Optimization of Cellulase Production by Trichoderma viride Using Response Surface Methodology

Background: Trichoderma viride is a cellulose-biodegrading fungus which produces high amount of cellulases with a higher ratio of β-glucosidase/total cellulase in its enzyme mixture compared to that in the enzyme complex of T. reesei strains. The culture optimization for cellulase production by T. viride has not been previously studied. Consequently, investigation on the enhancement of its enzyme activity and productivity is a significant aim for research.
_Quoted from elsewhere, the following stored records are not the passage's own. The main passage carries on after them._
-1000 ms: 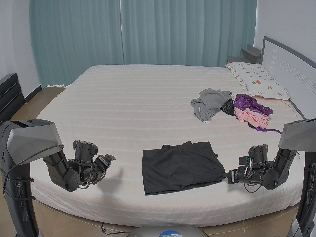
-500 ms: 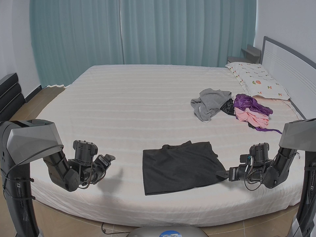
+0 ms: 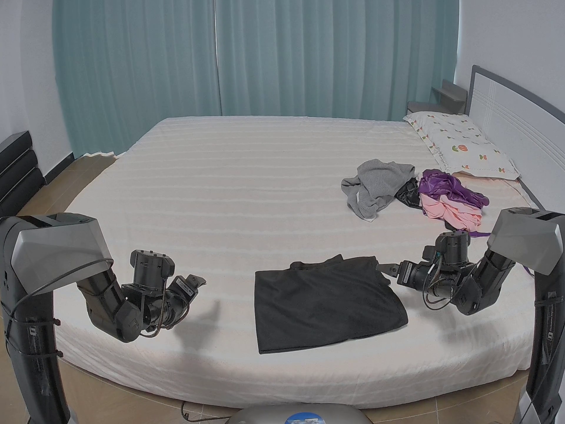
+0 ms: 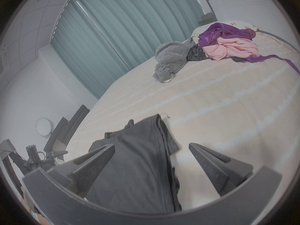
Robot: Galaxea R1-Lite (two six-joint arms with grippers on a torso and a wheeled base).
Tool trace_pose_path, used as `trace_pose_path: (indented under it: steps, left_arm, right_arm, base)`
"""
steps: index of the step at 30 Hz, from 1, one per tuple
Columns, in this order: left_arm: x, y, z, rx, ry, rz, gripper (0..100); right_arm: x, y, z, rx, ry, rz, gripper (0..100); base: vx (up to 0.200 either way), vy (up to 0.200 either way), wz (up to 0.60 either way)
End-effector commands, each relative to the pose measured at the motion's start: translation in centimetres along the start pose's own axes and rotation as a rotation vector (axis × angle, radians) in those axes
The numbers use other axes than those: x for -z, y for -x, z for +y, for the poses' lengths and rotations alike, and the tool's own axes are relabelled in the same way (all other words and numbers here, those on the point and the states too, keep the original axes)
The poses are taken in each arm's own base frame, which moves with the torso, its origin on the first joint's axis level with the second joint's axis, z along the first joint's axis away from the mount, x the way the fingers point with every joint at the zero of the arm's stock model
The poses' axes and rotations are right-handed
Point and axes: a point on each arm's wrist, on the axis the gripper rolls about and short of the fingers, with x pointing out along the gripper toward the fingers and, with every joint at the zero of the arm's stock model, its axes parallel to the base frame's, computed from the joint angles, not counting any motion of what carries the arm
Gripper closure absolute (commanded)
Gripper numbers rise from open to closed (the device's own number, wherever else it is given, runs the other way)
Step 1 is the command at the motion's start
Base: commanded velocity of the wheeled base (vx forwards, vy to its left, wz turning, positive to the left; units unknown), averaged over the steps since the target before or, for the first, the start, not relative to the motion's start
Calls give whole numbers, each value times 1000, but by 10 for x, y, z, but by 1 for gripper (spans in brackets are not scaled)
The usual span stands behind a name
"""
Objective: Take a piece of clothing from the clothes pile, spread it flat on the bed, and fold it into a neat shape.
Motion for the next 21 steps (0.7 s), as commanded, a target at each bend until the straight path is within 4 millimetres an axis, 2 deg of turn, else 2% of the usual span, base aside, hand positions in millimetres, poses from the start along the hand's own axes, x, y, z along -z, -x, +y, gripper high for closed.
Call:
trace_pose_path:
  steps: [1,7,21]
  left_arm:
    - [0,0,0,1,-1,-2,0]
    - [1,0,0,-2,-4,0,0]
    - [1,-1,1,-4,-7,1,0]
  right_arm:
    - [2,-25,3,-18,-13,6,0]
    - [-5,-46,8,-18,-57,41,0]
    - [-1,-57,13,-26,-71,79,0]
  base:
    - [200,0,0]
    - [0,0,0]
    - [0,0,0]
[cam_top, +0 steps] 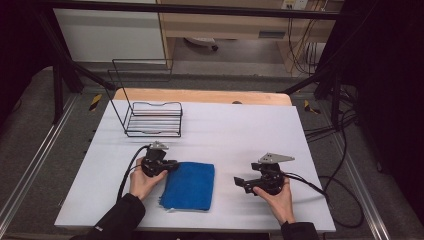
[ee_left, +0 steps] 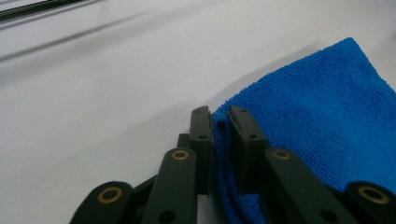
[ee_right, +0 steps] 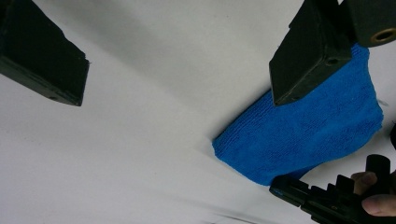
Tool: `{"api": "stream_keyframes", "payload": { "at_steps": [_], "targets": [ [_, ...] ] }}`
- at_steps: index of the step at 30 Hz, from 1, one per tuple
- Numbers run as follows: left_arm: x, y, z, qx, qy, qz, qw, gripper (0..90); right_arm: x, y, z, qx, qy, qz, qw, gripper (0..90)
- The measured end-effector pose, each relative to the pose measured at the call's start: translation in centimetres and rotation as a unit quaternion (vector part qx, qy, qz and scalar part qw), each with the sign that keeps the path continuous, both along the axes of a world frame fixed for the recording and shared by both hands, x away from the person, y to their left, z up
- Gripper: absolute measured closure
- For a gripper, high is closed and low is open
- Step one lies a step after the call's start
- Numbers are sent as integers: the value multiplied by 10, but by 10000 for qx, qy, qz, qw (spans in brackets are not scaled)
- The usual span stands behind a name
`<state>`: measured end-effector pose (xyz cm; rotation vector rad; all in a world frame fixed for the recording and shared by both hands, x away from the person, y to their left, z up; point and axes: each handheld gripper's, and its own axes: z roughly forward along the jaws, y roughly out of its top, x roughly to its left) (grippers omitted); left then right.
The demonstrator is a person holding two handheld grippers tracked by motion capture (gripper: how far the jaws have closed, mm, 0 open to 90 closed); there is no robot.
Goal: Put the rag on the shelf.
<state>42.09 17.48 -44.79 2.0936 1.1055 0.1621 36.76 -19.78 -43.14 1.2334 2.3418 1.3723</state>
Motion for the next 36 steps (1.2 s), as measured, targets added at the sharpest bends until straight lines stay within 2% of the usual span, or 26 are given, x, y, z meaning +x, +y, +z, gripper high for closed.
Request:
{"api": "stream_keyframes", "payload": {
  "at_steps": [9, 13, 14, 17, 22, 24, 25, 27, 28, 30, 33, 35, 36],
  "targets": [
    [-2, -2, 1, 120, -136, -43, 9998, 852, 4, 9, 2, -31, -17, 29, 10000, 64],
    [-3, -3, 0, 169, -223, -59, 9996, 852, 10, 24, 6, -124, -17, -35, 9999, 69],
    [-4, -3, 0, 178, -232, -62, 9996, 852, 14, 34, 8, -180, -40, 4, 9998, 75],
    [-4, -3, 0, 203, -279, -74, 9994, 852, 17, 45, 9, -212, -19, 51, 9998, 86],
    [-5, -3, -1, 233, -333, -100, 9991, 852, 32, 77, 4, -259, 48, 152, 9995, 166],
    [-5, -3, -1, 219, -339, -101, 9991, 851, 33, 79, 3, -271, 57, 163, 9995, 183],
    [-5, -3, -1, 211, -344, -107, 9991, 851, 37, 85, 1, -352, 126, 139, 9992, 193],
    [-5, -2, -2, 199, -351, -122, 9991, 849, 43, 92, -4, -373, 216, 81, 9990, 259],
    [-5, -2, -2, 195, -360, -123, 9991, 849, 43, 92, -4, -373, 216, 81, 9990, 259],
    [-5, -2, -2, 204, -371, -128, 9990, 848, 48, 96, -8, -413, 314, 78, 9986, 328],
    [-5, -2, -2, 168, -352, -115, 9992, 846, 49, 96, -10, -476, 385, 4, 9981, 379],
    [-5, -2, -3, 163, -366, -113, 9991, 844, 50, 97, -13, -534, 432, 6, 9976, 457],
    [-5, -2, -3, 160, -371, -115, 9991, 844, 50, 97, -13, -534, 432, 6, 9976, 457]
  ]
}}
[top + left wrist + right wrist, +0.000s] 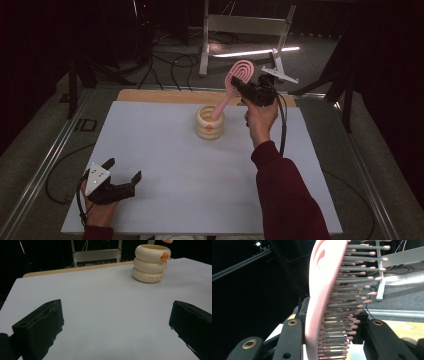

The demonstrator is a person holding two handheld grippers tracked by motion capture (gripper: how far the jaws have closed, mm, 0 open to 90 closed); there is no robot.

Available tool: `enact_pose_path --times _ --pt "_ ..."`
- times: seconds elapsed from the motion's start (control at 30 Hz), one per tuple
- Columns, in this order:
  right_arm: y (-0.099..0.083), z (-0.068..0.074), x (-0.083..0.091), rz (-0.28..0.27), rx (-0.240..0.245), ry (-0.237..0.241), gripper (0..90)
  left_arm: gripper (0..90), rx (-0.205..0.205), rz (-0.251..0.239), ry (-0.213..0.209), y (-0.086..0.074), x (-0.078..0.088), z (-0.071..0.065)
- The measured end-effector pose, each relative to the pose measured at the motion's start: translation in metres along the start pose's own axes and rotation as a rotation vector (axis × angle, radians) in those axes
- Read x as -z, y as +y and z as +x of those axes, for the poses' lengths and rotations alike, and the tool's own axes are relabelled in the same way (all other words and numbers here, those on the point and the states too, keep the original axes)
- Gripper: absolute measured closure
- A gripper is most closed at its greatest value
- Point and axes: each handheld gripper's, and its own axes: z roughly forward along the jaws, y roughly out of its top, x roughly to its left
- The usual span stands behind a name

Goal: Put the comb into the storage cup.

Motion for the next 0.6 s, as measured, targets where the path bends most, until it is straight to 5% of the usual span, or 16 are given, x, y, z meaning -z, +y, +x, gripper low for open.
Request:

Methods: A consecutive optimization approach based on statistical experimental designs was applied to improve the production of cellulase enzyme by T. viride through a submerged fermentation. Two-levels Plackett-Burman design (PBD) was employed to screen the significance effects of the different parameters on cellulase production. This was followed by carrying out three levels Box-Behnken design (BBD) to create a polynomial model in order to correlate the relationship between the three tested variables and the cellulase activity. Results: The highest cellulase activity (1.066 IU/mL) was achieved under pH (4), Tween® 80 concentration (0.3 g/L), growth medium volume (30%), CMC concentration (10 g/L), peptone concentration (0.5 g/L), urea concentration (0.2 g/L), harvesting time (4 days), lactose concentration (0.5 g/L) and KH2PO4 concentration (1 g/L). Among the nine variables tested, growth medium volume, peptone concentration and Tween® 80 concentration were selected to be further optimized and modelled via response surface methodology (RSM), due to their significant positive effects on cellulase production. The Maximum predicted and actual cellulase activity (2.8 and 2.9 IU/mL, respectively) was obtained in a 30% growth medium volume containing 1.5 g/L peptone and 0.4 g/L surfactant, with a relatively high correlation between the experimentally observed and predicted values (89%). Conclusion: The most significant experimental factors were observed to be surfactant concentration, growth medium volume and peptone concentration after running the PBD matrix, demonstrating the enhanced level of cellulase activity when any of these factors was increased from its lower to higher level. The revealing of significant variables by PBD and the consequent optimization of their expanded levels by the BBD allowed the enhancement of cellulase activity by 64% (from 1.066 to 2.99 IU/mL).